■ WHAT IS BEING ASKED
Search the records for the word "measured" and report each line that has it.

■ Records contained in a dataset
****************************************
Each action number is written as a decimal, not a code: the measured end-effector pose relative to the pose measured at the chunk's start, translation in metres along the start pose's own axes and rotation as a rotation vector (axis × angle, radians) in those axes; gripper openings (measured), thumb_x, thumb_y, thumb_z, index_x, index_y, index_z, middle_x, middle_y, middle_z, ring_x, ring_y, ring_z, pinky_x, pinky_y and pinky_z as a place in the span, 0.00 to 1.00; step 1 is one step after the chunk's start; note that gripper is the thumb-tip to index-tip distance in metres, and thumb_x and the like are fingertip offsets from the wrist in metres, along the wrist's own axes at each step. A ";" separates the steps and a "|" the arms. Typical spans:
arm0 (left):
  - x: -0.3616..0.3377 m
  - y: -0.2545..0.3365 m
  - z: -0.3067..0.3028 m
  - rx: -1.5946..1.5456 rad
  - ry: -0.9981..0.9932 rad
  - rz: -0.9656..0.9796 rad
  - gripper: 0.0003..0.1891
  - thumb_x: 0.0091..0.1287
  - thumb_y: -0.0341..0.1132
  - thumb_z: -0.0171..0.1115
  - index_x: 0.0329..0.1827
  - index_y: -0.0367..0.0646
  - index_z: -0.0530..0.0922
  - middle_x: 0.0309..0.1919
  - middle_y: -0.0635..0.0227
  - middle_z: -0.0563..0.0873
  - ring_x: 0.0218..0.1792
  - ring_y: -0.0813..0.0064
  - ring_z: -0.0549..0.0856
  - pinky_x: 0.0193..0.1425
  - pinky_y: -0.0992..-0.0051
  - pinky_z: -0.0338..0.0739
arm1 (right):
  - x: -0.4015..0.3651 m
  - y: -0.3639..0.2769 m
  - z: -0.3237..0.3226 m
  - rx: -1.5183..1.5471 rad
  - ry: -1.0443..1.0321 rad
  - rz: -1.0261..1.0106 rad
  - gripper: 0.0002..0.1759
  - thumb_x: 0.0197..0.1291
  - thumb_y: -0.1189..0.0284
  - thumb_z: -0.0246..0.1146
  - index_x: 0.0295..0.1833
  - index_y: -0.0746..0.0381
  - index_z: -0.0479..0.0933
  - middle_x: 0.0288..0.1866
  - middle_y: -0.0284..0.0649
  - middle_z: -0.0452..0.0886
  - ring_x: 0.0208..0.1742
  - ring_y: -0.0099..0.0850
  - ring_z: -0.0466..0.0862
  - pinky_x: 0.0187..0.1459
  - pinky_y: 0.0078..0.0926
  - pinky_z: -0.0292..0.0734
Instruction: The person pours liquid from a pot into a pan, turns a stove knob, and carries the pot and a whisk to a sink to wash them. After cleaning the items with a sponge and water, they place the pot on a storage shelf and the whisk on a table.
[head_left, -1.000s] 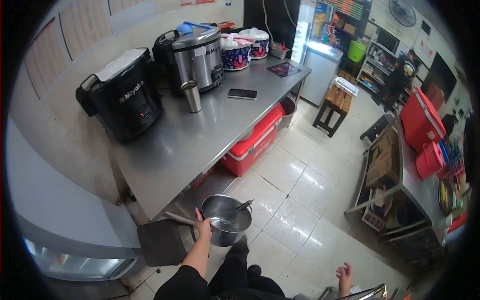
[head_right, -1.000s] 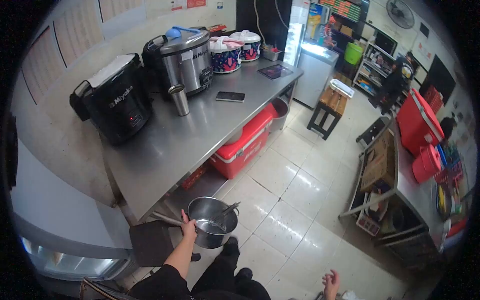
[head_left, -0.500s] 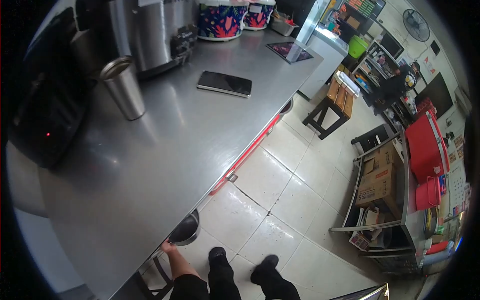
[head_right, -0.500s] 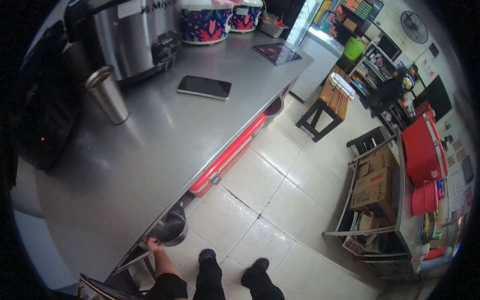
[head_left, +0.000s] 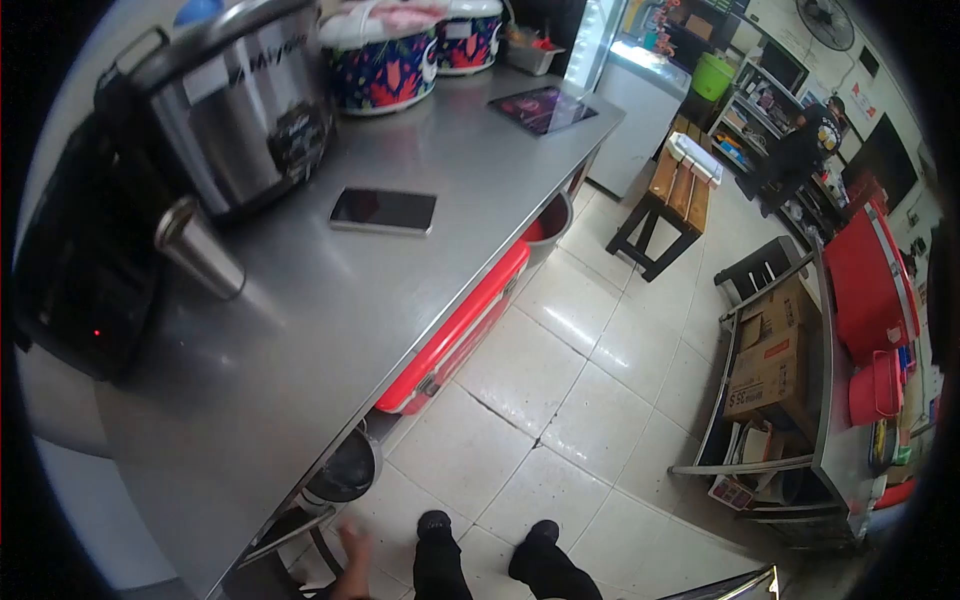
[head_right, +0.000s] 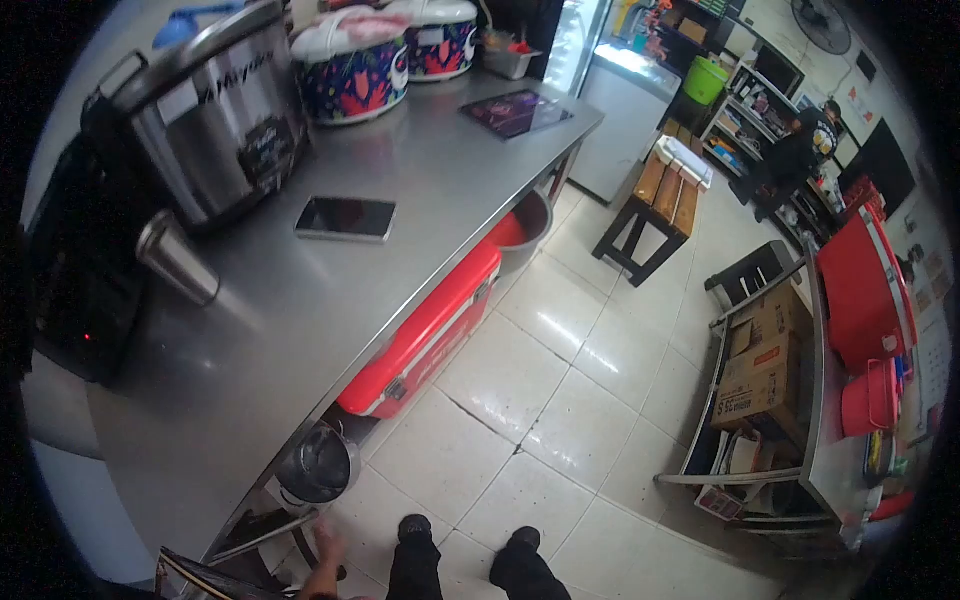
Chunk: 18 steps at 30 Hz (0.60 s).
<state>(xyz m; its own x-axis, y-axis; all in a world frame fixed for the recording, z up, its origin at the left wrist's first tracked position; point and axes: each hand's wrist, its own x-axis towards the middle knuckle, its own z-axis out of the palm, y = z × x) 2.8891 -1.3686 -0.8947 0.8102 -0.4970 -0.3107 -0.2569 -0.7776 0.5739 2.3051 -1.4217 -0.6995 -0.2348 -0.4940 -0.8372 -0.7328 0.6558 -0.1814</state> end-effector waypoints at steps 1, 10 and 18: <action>-0.044 0.006 -0.015 0.241 -0.485 0.147 0.20 0.55 0.38 0.62 0.48 0.38 0.72 0.50 0.52 0.75 0.53 0.55 0.73 0.54 0.58 0.68 | 0.001 -0.009 -0.009 0.013 -0.005 -0.010 0.25 0.56 0.60 0.59 0.58 0.59 0.71 0.48 0.50 0.79 0.46 0.43 0.80 0.45 0.37 0.74; -0.149 0.192 -0.009 0.072 -0.968 0.025 0.20 0.56 0.39 0.61 0.48 0.38 0.72 0.49 0.52 0.76 0.53 0.55 0.73 0.54 0.58 0.68 | 0.056 -0.092 -0.107 0.140 -0.045 -0.252 0.26 0.58 0.59 0.56 0.60 0.58 0.68 0.49 0.50 0.78 0.46 0.41 0.80 0.46 0.36 0.75; -0.168 0.274 -0.004 0.059 -0.898 0.067 0.19 0.57 0.41 0.59 0.48 0.39 0.72 0.49 0.53 0.76 0.53 0.56 0.73 0.53 0.59 0.68 | 0.077 -0.129 -0.168 0.240 -0.107 -0.416 0.26 0.60 0.59 0.54 0.62 0.58 0.65 0.49 0.49 0.77 0.46 0.40 0.80 0.47 0.35 0.75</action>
<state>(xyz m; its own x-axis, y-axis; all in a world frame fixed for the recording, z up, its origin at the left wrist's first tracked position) 2.6843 -1.4967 -0.6818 0.0826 -0.6361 -0.7672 -0.3352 -0.7427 0.5797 2.2746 -1.6403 -0.6537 0.1227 -0.6887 -0.7146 -0.5797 0.5347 -0.6149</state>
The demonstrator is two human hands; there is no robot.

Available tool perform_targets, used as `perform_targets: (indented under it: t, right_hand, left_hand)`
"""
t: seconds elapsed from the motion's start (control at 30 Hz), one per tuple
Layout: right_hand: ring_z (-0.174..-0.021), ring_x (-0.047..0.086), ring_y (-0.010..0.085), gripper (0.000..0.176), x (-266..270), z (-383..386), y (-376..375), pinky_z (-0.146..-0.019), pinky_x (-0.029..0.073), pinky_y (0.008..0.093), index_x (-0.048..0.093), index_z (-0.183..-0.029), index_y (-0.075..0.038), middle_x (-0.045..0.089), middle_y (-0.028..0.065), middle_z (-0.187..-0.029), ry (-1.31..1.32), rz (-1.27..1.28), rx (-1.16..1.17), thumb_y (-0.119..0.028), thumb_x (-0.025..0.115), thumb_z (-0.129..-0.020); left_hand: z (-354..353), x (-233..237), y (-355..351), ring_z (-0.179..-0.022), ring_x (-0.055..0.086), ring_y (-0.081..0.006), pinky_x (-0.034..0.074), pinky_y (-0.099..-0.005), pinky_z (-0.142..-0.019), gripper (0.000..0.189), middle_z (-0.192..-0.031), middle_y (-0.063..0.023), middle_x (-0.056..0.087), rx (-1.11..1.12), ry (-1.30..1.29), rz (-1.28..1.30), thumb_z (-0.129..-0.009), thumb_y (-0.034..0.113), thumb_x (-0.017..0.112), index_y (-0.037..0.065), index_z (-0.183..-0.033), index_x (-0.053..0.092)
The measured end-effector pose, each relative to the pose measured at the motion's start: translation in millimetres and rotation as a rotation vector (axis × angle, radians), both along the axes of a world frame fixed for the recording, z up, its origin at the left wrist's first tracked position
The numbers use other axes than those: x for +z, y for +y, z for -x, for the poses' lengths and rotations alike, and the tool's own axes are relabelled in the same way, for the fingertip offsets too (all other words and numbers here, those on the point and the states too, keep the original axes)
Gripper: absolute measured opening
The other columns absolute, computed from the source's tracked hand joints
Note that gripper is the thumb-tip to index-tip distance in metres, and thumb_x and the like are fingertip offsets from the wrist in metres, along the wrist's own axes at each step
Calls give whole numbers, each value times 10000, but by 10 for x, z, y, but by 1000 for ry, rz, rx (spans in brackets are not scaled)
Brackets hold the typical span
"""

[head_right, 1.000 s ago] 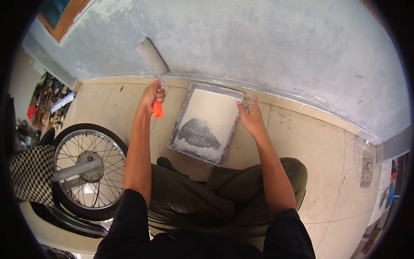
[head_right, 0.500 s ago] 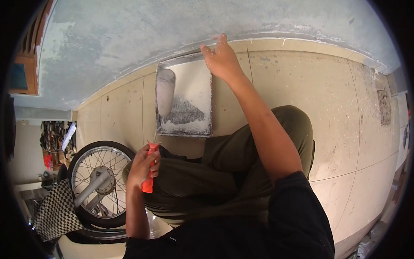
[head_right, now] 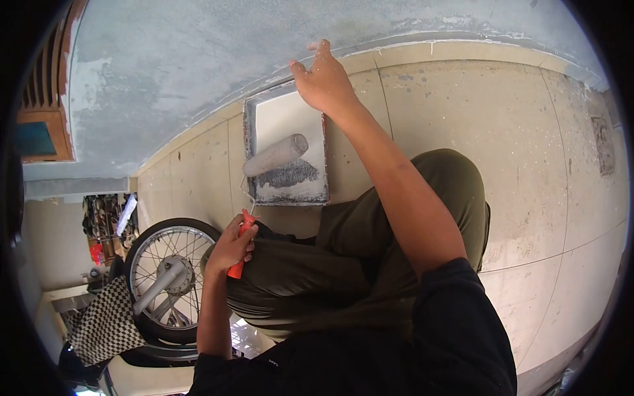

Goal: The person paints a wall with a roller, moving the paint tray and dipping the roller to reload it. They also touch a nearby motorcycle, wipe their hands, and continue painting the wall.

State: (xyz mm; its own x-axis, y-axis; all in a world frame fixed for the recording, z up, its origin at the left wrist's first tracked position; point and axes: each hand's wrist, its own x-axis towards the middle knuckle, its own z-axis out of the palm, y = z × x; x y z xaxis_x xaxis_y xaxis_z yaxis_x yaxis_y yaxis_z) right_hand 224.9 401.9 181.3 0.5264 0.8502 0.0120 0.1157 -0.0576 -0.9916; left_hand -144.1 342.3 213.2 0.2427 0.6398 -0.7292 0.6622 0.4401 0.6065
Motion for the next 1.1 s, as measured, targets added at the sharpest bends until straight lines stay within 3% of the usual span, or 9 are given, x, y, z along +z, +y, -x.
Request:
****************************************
■ RESULT FOR THIS EXERCISE
Each action number is written as a decimal, not a code: the measured end-effector pose relative to the pose measured at the chunk's start, translation in metres along the start pose's own axes and rotation as a rotation vector (axis × angle, radians) in those axes; gripper openings (measured), thumb_x, thumb_y, thumb_z, index_x, index_y, index_z, middle_x, middle_y, middle_z, ring_x, ring_y, ring_z, pinky_x, pinky_y and pinky_z as a place in the span, 0.00 to 1.00; step 1 is one step after the chunk's start; note that gripper is the thumb-tip to index-tip distance in metres, and thumb_x and the like are fingertip offsets from the wrist in metres, along the wrist's own axes at each step. A ";" separates the steps and a "|" the arms. Typical spans:
The measured end-effector pose, each relative to the pose measured at the motion's start: translation in millimetres and rotation as a rotation vector (axis × angle, radians), both along the axes of a world frame fixed for the recording, z up, its origin at the left wrist's first tracked position
Gripper: absolute measured opening
Motion for the next 1.1 s, as measured, targets added at the sharpest bends until straight lines stay within 3% of the usual span, or 9 are given, x, y, z along +z, +y, -x.

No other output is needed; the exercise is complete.